Thank you, Dylan and Greg, for your thoughtful and balanced views on Trump coverage, and for your faith in the importance of reasoned journalism in our society. Both sides of every issue should be carefully examined with the goal of informing the public. As Dylan says, journalists must not be lulled into a sense of normalcy but must do the hard work of reporting. Politicizing what should be news (as opposed to opinion) can further erode trust in our noble profession.

Thanks, also, to E&P for being brave enough to cover all sides.

Friday, February 5

A journalists doesn't "give" coverage "to" a subject. Rather the factual information is given to the readers. That is the core issue that needs to be addressed. As a journalists, should you really predetermine the future that which is not yet revealed?

Friday, February 5
Philip Moore

>>...It is imperative that journalists have real, hard and necessary conversations about language (calling a spade a spade and a liar a liar), recognize the harsh limitations of “objectivity” and work to accurately reflect the communities they serve...<<

I am a little troubled by the ease in which the author stepped over the line from journalism to advocacy.

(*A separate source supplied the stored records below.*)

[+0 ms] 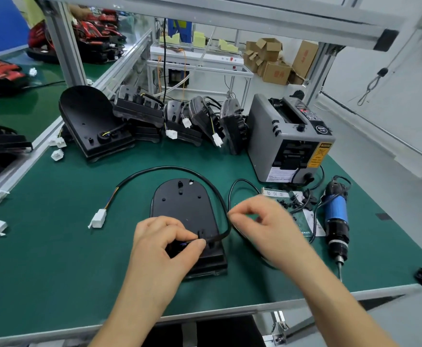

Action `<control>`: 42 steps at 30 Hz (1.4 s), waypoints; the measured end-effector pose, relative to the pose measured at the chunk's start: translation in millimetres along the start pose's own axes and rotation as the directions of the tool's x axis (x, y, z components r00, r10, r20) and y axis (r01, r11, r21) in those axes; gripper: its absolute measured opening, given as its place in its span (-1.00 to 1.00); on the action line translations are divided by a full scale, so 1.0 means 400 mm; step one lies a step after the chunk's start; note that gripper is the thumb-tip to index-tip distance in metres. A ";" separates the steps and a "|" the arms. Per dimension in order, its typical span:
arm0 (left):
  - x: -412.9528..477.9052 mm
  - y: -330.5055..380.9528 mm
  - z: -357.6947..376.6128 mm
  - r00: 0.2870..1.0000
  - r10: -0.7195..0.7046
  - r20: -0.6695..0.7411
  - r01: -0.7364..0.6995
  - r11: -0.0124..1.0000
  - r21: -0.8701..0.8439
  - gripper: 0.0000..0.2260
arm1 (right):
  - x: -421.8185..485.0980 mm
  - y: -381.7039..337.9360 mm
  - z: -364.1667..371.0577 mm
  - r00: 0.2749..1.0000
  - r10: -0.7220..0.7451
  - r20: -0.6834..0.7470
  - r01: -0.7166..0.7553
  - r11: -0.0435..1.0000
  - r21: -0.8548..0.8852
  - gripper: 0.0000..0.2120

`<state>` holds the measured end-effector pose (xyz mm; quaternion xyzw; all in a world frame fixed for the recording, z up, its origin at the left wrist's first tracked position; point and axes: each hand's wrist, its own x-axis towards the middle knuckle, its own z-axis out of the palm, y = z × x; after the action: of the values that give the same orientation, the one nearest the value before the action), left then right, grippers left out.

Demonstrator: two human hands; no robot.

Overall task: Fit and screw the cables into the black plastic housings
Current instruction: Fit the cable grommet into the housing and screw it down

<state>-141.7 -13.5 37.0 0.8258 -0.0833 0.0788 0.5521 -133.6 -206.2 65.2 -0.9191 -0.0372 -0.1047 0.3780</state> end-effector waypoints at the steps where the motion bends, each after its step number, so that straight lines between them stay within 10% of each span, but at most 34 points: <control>1: 0.000 0.001 -0.001 1.000 -0.007 0.007 0.007 1.000 -0.004 -0.81 | 0.017 0.033 -0.028 0.996 0.016 -0.084 -0.027 0.992 -0.123 -0.87; 5: -0.001 0.002 -0.004 1.000 -0.019 0.019 0.019 1.000 -0.010 -0.82 | 0.076 0.153 -0.116 0.968 0.203 -0.150 -0.253 0.770 -0.585 -0.90; 20: 0.000 0.013 -0.005 0.999 -0.035 0.025 0.036 0.999 -0.027 -0.81 | 0.113 0.233 -0.091 0.985 0.155 -0.076 -0.159 0.640 -0.752 -0.85; 23: -0.003 0.014 -0.006 0.999 -0.046 0.028 0.047 0.998 -0.052 -0.81 | 0.095 0.181 -0.095 0.990 0.124 -0.073 -0.140 0.718 -0.681 -0.87; 26: -0.004 0.015 -0.006 0.998 -0.052 0.029 0.053 0.997 -0.056 -0.83 | 0.052 0.061 -0.082 0.999 0.023 0.025 -0.015 0.962 -0.271 -0.84; 29: -0.002 0.014 -0.005 0.999 -0.044 0.024 0.045 0.998 -0.048 -0.82 | 0.005 -0.058 -0.048 0.968 -0.091 0.233 0.097 0.995 -0.013 -0.79; 42: -0.001 -0.004 0.000 1.000 0.012 -0.004 -0.012 1.000 -0.018 -0.85 | 0.002 -0.116 -0.005 0.947 -0.054 0.317 0.108 0.982 -0.153 -0.84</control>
<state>-141.9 -12.9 35.6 0.8202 -0.0881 0.0828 0.5592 -140.0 -174.6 98.7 -0.9504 -0.1252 0.0234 0.2838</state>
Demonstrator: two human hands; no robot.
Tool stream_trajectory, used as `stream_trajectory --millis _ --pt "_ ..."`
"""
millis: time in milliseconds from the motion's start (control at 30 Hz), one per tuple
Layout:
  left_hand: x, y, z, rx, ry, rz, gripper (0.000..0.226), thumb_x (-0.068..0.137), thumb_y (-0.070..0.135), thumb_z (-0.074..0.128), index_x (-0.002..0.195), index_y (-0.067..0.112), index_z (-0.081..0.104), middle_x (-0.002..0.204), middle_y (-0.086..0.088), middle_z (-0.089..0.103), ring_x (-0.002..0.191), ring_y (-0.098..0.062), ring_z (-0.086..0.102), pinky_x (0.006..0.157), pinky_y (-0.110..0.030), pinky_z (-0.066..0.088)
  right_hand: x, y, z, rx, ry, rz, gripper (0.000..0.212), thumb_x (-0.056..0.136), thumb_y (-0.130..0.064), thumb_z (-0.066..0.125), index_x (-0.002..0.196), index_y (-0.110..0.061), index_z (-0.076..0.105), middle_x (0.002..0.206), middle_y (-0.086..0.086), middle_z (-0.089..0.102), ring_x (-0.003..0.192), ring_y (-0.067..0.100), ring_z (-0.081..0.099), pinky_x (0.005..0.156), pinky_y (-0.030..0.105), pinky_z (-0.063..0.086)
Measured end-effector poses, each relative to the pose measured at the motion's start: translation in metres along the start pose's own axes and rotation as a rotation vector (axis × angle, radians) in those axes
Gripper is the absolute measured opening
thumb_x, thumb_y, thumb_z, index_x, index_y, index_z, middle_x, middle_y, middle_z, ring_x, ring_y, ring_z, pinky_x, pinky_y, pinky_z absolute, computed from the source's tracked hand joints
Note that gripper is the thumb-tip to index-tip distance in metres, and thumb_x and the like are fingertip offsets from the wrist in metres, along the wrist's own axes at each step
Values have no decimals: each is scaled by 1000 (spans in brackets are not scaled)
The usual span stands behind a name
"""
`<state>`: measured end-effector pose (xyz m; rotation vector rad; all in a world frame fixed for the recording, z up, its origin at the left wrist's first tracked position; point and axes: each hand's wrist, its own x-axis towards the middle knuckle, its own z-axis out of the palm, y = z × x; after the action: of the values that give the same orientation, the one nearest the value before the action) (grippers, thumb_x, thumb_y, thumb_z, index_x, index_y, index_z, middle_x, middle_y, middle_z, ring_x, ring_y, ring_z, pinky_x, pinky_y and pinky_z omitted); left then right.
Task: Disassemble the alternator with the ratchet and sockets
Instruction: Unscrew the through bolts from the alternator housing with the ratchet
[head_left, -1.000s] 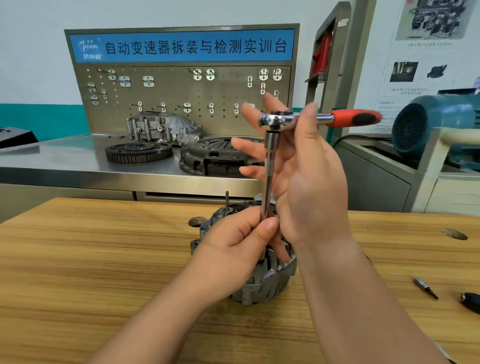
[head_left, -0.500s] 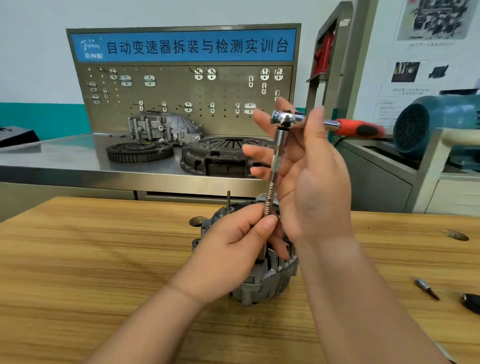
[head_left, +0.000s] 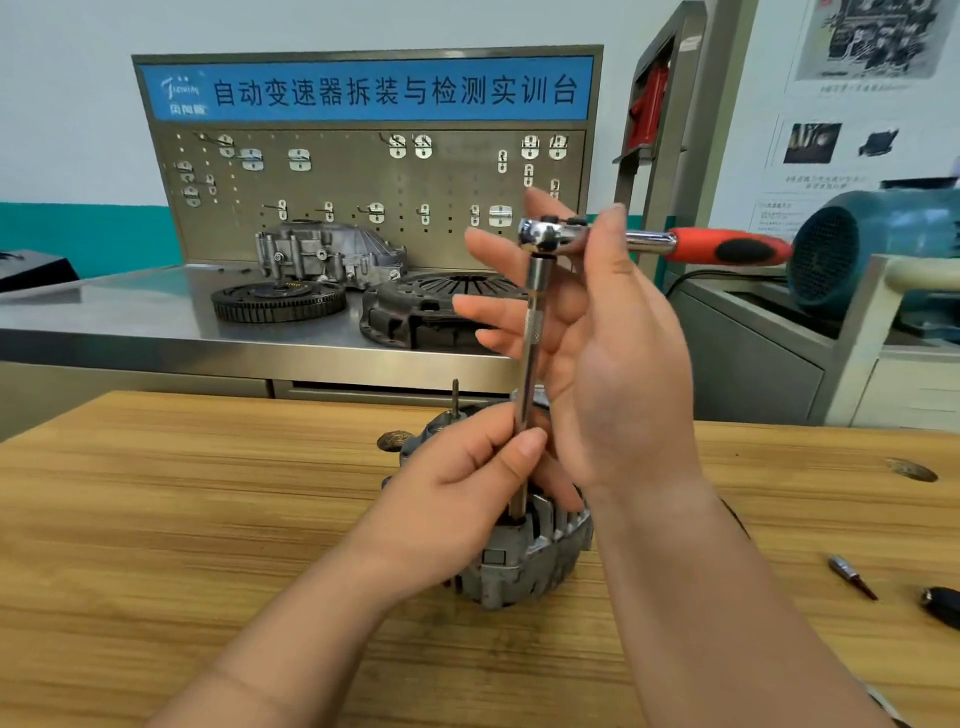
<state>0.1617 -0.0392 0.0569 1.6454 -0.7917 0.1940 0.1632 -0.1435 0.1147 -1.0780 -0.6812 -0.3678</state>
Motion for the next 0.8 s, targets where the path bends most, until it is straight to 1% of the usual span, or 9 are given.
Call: stream_trajectory --millis 100,200,267,333,400,500,567,700,800 --pt "1 -2 -1 62 27 -4 24 90 20 42 81 9 62 73 4 69 79 -18 65 84 -39 50 0 -3 3 -79 -23 -135 26 95 -29 49 118 -31 61 119 2 69 93 18 69 77 26 54" --pt "2 -3 -1 105 43 -1 27 89 22 43 84 3 63 74 2 70 81 -19 65 84 -39 50 1 -5 2 -170 -88 -288 28 94 -20 54 121 -24 59 124 -8 64 116 21 61 96 38 49" --pt "2 -4 0 112 50 4 28 89 23 43 83 3 62 73 1 70 80 -21 65 83 -38 50 1 -5 2 -119 -64 -250 28 96 -21 50 122 -25 60 121 -6 65 107 20 65 89 33 50" --pt "1 -3 1 102 48 0 29 90 25 43 83 4 62 71 1 70 79 -31 64 82 -46 50 1 -5 1 -27 -33 -147 27 97 -26 43 119 -26 60 120 -1 68 92 18 69 78 25 50" --pt "1 -1 1 79 25 -16 30 92 27 41 88 6 62 74 -2 70 81 -36 63 83 -49 49 1 -5 -1 21 -12 -52 30 100 -33 37 117 -20 58 112 3 72 84 19 71 76 24 52" --pt "0 2 -1 36 -10 -19 25 93 20 38 87 11 60 75 2 68 79 -14 65 81 -29 48 1 -3 -2 11 -5 21 38 101 -40 32 117 -15 57 101 7 75 78 21 72 77 29 56" --pt "1 0 -2 79 -1 -13 24 93 19 40 83 10 60 72 5 67 76 -15 64 80 -33 47 1 -2 0 -49 -7 -19 33 99 -39 37 118 -22 59 110 6 72 82 19 71 77 27 55" --pt "1 -5 -3 154 44 -3 28 91 29 45 81 9 63 71 6 69 73 -44 58 75 -57 47 1 -6 0 -179 -64 -285 28 96 -20 52 119 -33 60 125 -8 64 110 20 64 90 29 51" --pt "1 -4 -2 166 33 14 29 91 33 46 81 12 63 73 5 70 76 -43 59 75 -55 48 2 -4 0 -178 -93 -283 29 96 -22 51 120 -36 59 127 -12 62 109 18 65 89 28 51"
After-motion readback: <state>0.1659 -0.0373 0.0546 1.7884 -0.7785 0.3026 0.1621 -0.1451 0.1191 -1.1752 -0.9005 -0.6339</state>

Objectivity is not simply a journalistic convention. It is the foundation of empirical knowledge, upon which all sciences and social sciences rely for validity. While it has become fashionable in academic circles to dismiss the value of positivist certainty in favor of a constructivist relativism, whereby truth is simply viewed as opinion, "reflecting the communities they serve," we go down this road at our peril, since it ends in a Hobbesian authoritarianism, where might, alone, determines who and what is right.

The value of journalism is in avoiding assumptions of truth and falsehood, seeking instead to fully and fairly relate those assertions of fact which may be learned from others, to inform the electorate, which may not be omniscient, but as asserted by John Milton nearly four centuries ago, with the guidance of objective reporting, may be permitted to make a reasoned effort at choosing what is right.